- WORK INSTRUCTIONS: Starting at the line that contains "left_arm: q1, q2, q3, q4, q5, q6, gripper", transcribe every remaining line of the data below exactly, and omit all pictures.

- RAW DATA:
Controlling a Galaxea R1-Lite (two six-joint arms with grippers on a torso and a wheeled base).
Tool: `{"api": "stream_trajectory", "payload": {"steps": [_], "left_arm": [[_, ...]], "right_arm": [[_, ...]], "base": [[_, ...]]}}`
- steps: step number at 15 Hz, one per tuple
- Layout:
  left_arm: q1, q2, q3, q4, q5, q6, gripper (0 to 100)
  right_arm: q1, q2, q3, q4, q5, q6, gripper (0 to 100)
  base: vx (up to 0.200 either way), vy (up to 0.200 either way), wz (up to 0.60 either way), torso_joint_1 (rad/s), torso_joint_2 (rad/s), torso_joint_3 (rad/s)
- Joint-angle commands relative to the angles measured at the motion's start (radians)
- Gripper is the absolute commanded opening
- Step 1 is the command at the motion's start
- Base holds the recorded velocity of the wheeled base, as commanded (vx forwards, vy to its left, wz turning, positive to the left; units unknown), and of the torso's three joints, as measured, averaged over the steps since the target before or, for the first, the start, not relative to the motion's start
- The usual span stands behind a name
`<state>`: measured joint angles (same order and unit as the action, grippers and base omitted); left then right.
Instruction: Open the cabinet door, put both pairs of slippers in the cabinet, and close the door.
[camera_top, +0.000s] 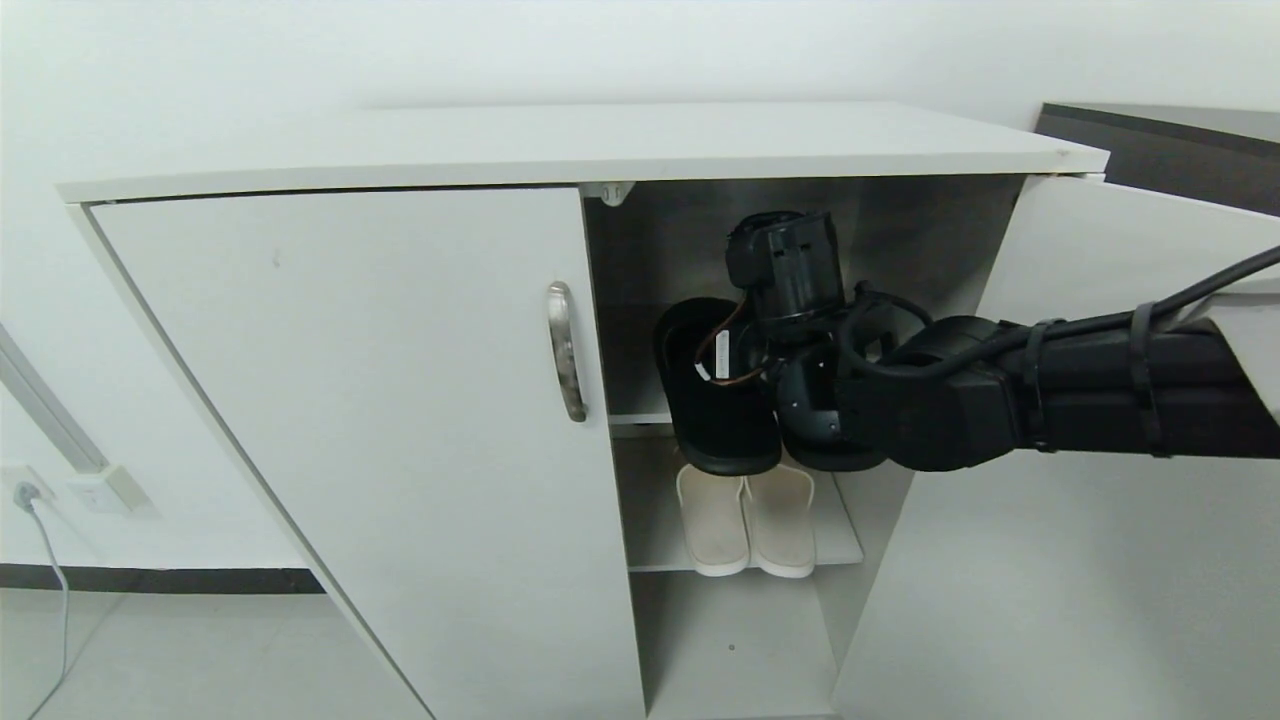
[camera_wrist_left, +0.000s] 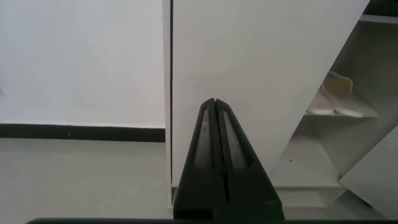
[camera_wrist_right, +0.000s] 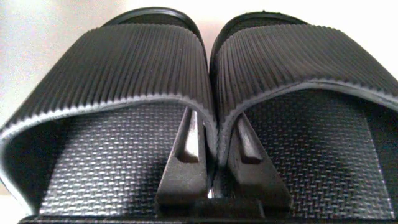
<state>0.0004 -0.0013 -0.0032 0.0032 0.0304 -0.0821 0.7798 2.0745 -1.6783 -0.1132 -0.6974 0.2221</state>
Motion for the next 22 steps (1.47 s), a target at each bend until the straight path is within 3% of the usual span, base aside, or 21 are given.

- RESULT:
  left_arm: q1, q2, q3, q4, q5, q6, gripper (0 to 100)
  right_arm: q1, q2, q3, q4, q5, q6, gripper (0 to 100)
  base: vx (up to 0.200 either way), vy (up to 0.200 either way), wz (up to 0.60 either way), torso_joint_1 (rad/s), torso_joint_2 (rad/s), torso_joint_3 (rad/s)
- Joint-angle commands relative to the angles measured at the motion's start (radians)
- Gripper is the absolute commanded opening
- Step 1 is the command at the motion's start
- Base holds the recorded velocity of the wheeled base, as commanded (vx forwards, vy to its left, wz turning, positive to the left; units unknown), and of the torso's three joints, as measured, averaged over the steps since the target before or, for the first, the start, not relative to the motion's start
- The usual span stands behind a name
`<state>`: measured joint angles (same order and unit as the action, grippers and base omitted); left then right.
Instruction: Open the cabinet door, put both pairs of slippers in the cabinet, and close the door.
[camera_top, +0.000s] 
[camera_wrist_left, +0.000s] 
[camera_wrist_right, +0.000s] 
<state>0.0004 -0.0013 -0.0032 0.0032 0.0304 -0.0821 0.7798 2.0745 -1.6783 -0.1132 -0.6974 0.2221</state>
Motion for the next 22 steps (1.47 s), a target at each bend until the straight path is within 3% of the usual span, base aside, or 21 are given.

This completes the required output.